Whether a patient will need surgery for knee problems depends on how much arthritis he or she has.
“If an x-ray shows that a person has significant arthritis, the MRI [magnetic resonance imaging] findings — like a meniscus tear — are less important because the amount of arthritis often dictates the treatment,” said lead author Muyibat Adelani, MD, Department of Orthopedics, Washington University, St. Louis, Missouri. “Therefore, patients should always get a standing x-ray before getting an MRI to screen for knee pain in patients aged older than 40 years.”
The study looked at 100 MRIs of knees from patients aged 40 years and older and found that the most common diagnoses are osteoarthritis (39%) and meniscal tears (29%).
Nearly 1 of 4 MRIs was taken prior to the patient’s first having obtained a weight-bearing x-ray; and only half of those MRIs obtained prior to meeting with an orthopaedic surgeon actually contributed to a patient’s diagnosis and treatment for osteoarthritis.

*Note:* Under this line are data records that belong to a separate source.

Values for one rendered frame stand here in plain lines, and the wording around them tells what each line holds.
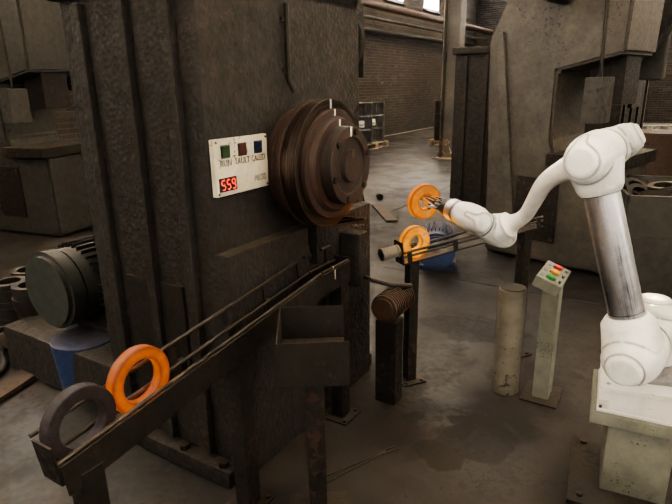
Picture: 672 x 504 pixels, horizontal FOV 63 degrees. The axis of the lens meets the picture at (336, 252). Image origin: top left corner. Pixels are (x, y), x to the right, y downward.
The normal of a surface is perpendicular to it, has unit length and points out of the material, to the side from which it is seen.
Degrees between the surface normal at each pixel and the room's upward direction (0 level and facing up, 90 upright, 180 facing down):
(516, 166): 90
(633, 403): 90
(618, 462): 90
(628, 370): 100
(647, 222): 90
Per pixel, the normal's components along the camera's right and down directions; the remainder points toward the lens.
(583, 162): -0.69, 0.18
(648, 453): -0.44, 0.27
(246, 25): 0.85, 0.14
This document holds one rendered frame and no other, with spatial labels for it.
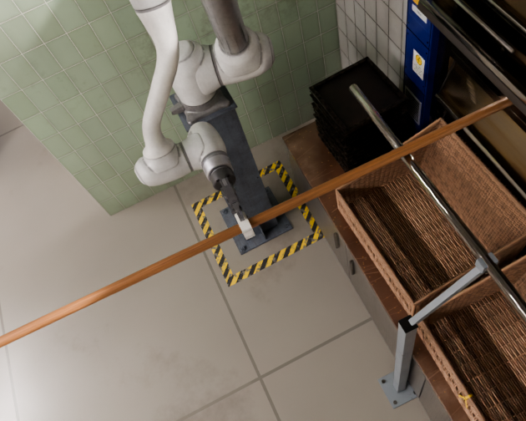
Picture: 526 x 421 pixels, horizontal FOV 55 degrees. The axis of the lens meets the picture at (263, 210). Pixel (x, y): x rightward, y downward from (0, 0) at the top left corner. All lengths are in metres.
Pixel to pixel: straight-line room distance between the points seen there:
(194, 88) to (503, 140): 1.08
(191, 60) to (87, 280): 1.64
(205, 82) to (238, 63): 0.15
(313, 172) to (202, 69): 0.71
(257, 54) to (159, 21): 0.52
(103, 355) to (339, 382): 1.22
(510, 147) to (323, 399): 1.38
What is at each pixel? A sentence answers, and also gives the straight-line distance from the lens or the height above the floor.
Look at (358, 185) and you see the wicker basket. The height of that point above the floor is 0.69.
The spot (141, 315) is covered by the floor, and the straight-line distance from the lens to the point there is 2.86.
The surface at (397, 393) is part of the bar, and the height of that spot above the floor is 0.01.
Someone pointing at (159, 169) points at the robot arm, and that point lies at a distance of 1.60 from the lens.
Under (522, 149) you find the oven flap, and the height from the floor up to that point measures 1.03.
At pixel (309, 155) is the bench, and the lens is 2.33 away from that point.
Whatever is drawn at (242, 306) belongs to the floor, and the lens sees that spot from 2.68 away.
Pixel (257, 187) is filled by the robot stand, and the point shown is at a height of 0.43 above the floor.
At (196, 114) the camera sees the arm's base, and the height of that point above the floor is 1.02.
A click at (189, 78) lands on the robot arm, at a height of 1.20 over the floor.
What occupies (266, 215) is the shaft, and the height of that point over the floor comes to 1.21.
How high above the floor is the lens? 2.46
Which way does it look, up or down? 58 degrees down
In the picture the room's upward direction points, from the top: 22 degrees counter-clockwise
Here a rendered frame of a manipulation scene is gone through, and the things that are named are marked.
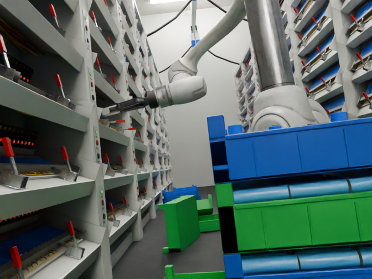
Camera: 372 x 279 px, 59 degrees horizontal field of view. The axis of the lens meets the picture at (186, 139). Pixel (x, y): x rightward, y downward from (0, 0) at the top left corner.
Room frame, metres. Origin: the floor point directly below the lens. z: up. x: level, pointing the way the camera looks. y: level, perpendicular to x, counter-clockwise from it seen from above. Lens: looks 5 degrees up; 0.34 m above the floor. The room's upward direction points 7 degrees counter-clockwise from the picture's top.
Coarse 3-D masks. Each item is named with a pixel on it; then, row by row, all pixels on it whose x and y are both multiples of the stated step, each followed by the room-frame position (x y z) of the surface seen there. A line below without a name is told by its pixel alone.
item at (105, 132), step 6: (102, 126) 1.17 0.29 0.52; (114, 126) 1.71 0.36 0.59; (120, 126) 1.71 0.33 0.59; (102, 132) 1.19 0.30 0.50; (108, 132) 1.27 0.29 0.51; (114, 132) 1.35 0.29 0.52; (126, 132) 1.71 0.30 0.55; (108, 138) 1.30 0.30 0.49; (114, 138) 1.38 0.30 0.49; (120, 138) 1.49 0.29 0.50; (126, 138) 1.62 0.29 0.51; (126, 144) 1.67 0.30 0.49
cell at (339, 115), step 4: (336, 112) 0.39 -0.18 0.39; (340, 112) 0.39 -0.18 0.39; (344, 112) 0.39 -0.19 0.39; (332, 116) 0.39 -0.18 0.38; (336, 116) 0.39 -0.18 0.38; (340, 116) 0.39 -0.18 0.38; (344, 116) 0.39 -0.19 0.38; (332, 120) 0.39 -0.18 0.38; (336, 120) 0.39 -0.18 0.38; (340, 120) 0.39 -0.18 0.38
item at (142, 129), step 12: (132, 0) 2.43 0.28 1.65; (132, 12) 2.41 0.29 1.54; (132, 48) 2.41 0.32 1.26; (132, 72) 2.41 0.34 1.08; (132, 96) 2.41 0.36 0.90; (132, 120) 2.41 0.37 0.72; (144, 120) 2.41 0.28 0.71; (144, 132) 2.41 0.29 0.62; (144, 156) 2.41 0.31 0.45; (144, 180) 2.41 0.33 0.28
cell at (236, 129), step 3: (228, 126) 0.42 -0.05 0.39; (231, 126) 0.41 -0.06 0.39; (234, 126) 0.41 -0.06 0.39; (237, 126) 0.41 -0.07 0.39; (240, 126) 0.41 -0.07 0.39; (228, 129) 0.42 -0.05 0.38; (231, 129) 0.41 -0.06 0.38; (234, 129) 0.41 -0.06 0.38; (237, 129) 0.41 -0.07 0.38; (240, 129) 0.41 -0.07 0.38; (228, 132) 0.42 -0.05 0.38; (231, 132) 0.41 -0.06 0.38; (234, 132) 0.41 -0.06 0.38; (237, 132) 0.41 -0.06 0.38; (240, 132) 0.41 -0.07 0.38
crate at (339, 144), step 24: (216, 120) 0.39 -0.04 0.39; (360, 120) 0.36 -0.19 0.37; (216, 144) 0.39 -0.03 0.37; (240, 144) 0.38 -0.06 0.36; (264, 144) 0.38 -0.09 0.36; (288, 144) 0.37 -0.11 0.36; (312, 144) 0.37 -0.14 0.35; (336, 144) 0.37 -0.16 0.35; (360, 144) 0.36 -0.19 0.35; (216, 168) 0.39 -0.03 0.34; (240, 168) 0.38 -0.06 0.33; (264, 168) 0.38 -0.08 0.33; (288, 168) 0.37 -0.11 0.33; (312, 168) 0.37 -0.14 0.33; (336, 168) 0.37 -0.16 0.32; (360, 168) 0.36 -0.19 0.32
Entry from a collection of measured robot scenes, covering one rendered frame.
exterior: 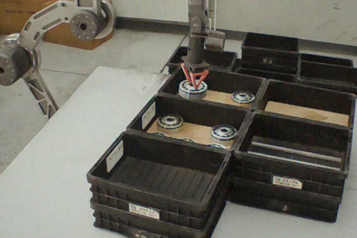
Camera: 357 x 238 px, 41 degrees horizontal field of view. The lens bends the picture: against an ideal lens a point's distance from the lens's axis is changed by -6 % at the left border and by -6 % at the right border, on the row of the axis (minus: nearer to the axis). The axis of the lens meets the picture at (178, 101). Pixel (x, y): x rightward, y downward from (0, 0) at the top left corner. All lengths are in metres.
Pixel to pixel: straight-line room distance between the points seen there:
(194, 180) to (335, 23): 3.48
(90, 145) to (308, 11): 3.24
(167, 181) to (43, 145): 0.68
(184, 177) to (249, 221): 0.28
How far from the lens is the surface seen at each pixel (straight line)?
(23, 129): 3.72
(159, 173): 1.77
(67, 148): 2.16
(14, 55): 2.49
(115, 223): 1.69
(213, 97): 2.24
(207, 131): 2.00
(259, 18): 5.02
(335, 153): 1.96
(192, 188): 1.71
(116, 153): 1.77
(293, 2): 4.94
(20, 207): 1.89
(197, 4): 1.75
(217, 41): 1.77
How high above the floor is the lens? 1.89
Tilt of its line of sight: 29 degrees down
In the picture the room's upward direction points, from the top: 1 degrees clockwise
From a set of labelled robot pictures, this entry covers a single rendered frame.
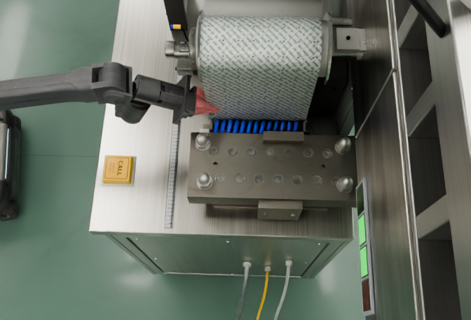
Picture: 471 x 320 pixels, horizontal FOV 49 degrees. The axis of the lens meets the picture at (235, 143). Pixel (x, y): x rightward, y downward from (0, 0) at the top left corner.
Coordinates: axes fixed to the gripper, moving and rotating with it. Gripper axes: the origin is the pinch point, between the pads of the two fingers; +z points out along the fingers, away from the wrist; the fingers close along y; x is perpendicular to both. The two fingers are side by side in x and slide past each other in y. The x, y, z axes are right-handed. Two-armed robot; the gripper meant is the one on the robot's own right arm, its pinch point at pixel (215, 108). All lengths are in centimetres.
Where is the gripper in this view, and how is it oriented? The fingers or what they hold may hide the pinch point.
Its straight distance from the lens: 120.4
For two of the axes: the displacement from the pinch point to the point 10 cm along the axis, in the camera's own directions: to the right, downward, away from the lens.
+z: 8.7, 2.1, 4.4
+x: 4.9, -3.1, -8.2
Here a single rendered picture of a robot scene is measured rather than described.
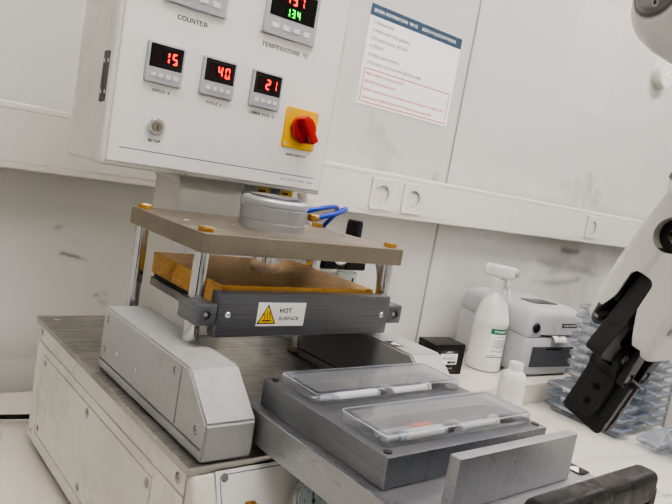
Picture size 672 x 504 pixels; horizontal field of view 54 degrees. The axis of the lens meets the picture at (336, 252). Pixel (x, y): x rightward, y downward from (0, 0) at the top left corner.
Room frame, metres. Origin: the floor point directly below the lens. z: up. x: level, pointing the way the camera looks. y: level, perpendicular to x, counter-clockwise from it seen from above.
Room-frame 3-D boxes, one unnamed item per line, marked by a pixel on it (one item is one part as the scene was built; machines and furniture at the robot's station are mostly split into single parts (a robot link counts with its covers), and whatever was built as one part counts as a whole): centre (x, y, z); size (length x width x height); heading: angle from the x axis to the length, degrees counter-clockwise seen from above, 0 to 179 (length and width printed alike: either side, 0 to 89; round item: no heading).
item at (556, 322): (1.64, -0.49, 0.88); 0.25 x 0.20 x 0.17; 34
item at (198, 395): (0.63, 0.14, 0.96); 0.25 x 0.05 x 0.07; 40
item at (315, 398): (0.60, -0.06, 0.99); 0.18 x 0.06 x 0.02; 130
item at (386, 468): (0.57, -0.09, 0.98); 0.20 x 0.17 x 0.03; 130
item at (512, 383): (1.22, -0.37, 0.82); 0.05 x 0.05 x 0.14
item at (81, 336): (0.80, 0.10, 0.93); 0.46 x 0.35 x 0.01; 40
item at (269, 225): (0.81, 0.09, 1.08); 0.31 x 0.24 x 0.13; 130
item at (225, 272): (0.77, 0.07, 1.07); 0.22 x 0.17 x 0.10; 130
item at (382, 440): (0.54, -0.11, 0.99); 0.18 x 0.06 x 0.02; 130
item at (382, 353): (0.80, -0.07, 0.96); 0.26 x 0.05 x 0.07; 40
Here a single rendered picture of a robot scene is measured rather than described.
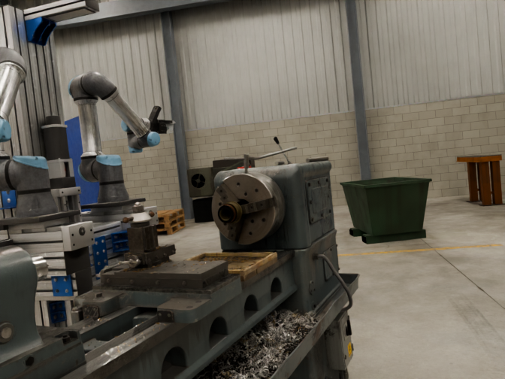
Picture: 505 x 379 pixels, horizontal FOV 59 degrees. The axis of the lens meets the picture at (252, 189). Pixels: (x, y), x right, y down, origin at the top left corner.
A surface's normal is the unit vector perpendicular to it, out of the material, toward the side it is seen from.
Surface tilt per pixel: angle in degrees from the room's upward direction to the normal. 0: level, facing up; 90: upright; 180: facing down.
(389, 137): 90
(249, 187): 90
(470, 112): 90
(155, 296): 89
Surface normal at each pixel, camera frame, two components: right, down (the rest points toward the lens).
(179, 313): -0.44, 0.07
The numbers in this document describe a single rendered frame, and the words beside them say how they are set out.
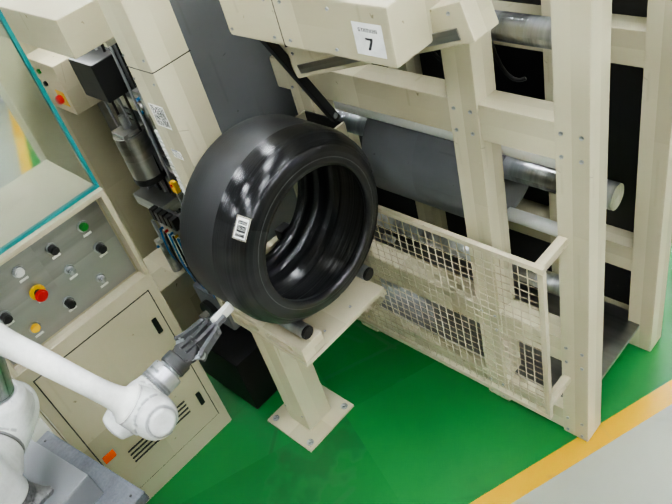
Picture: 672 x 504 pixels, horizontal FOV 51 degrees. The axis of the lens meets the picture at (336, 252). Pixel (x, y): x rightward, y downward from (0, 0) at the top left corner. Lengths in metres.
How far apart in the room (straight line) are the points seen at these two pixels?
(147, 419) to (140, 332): 0.95
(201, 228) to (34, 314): 0.79
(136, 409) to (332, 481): 1.28
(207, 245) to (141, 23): 0.58
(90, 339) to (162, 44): 1.07
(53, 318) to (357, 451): 1.26
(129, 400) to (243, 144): 0.70
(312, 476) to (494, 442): 0.72
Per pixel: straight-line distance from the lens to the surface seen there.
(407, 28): 1.63
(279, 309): 1.93
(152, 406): 1.70
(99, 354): 2.57
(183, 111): 2.01
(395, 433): 2.89
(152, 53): 1.94
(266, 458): 2.98
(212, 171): 1.86
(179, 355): 1.93
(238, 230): 1.76
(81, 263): 2.45
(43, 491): 2.29
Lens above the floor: 2.38
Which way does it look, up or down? 40 degrees down
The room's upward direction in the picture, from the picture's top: 17 degrees counter-clockwise
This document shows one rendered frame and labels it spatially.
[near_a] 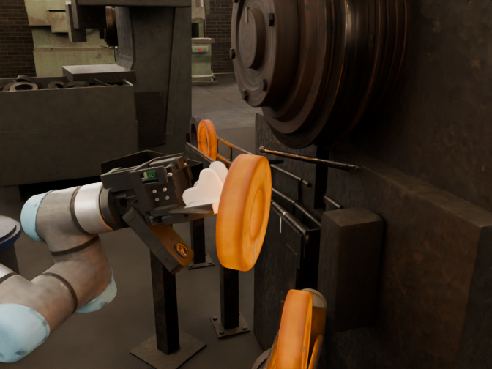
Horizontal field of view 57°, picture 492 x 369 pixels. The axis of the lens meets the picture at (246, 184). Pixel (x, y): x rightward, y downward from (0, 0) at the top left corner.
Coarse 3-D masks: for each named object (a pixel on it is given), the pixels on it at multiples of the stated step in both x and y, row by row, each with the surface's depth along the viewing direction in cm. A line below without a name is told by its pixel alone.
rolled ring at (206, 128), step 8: (208, 120) 190; (200, 128) 195; (208, 128) 186; (200, 136) 198; (208, 136) 185; (216, 136) 185; (200, 144) 199; (208, 144) 186; (216, 144) 186; (208, 152) 188; (216, 152) 187
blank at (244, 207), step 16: (240, 160) 58; (256, 160) 58; (240, 176) 56; (256, 176) 58; (224, 192) 55; (240, 192) 54; (256, 192) 59; (224, 208) 54; (240, 208) 54; (256, 208) 65; (224, 224) 54; (240, 224) 54; (256, 224) 64; (224, 240) 55; (240, 240) 55; (256, 240) 63; (224, 256) 57; (240, 256) 56; (256, 256) 64
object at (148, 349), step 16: (112, 160) 151; (128, 160) 156; (144, 160) 162; (192, 160) 150; (160, 272) 155; (160, 288) 158; (160, 304) 160; (176, 304) 164; (160, 320) 163; (176, 320) 166; (160, 336) 166; (176, 336) 168; (144, 352) 168; (160, 352) 168; (176, 352) 168; (192, 352) 168; (160, 368) 160; (176, 368) 160
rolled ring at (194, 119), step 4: (192, 116) 209; (196, 116) 207; (200, 116) 207; (192, 120) 209; (196, 120) 204; (200, 120) 204; (192, 124) 212; (196, 124) 203; (192, 128) 214; (196, 128) 203; (192, 132) 215; (196, 132) 204; (192, 136) 216; (196, 136) 216; (192, 140) 216; (196, 140) 216; (192, 144) 215; (196, 144) 215; (192, 148) 216
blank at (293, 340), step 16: (288, 304) 63; (304, 304) 63; (288, 320) 61; (304, 320) 61; (288, 336) 60; (304, 336) 60; (288, 352) 59; (304, 352) 62; (288, 368) 59; (304, 368) 66

“Patients should always get weight-bearing x-rays before getting an MRI because MRIs are not always needed to diagnose knee problems,” said Dr. Adelani.
In cases where arthritis is suspected, weight-bearing x-rays often are more than enough for orthopaedists to complete the diagnosis and treatment plan. An appropriately timed consultation with an orthopaedic surgeon can be more cost effective than first obtaining MRI scans.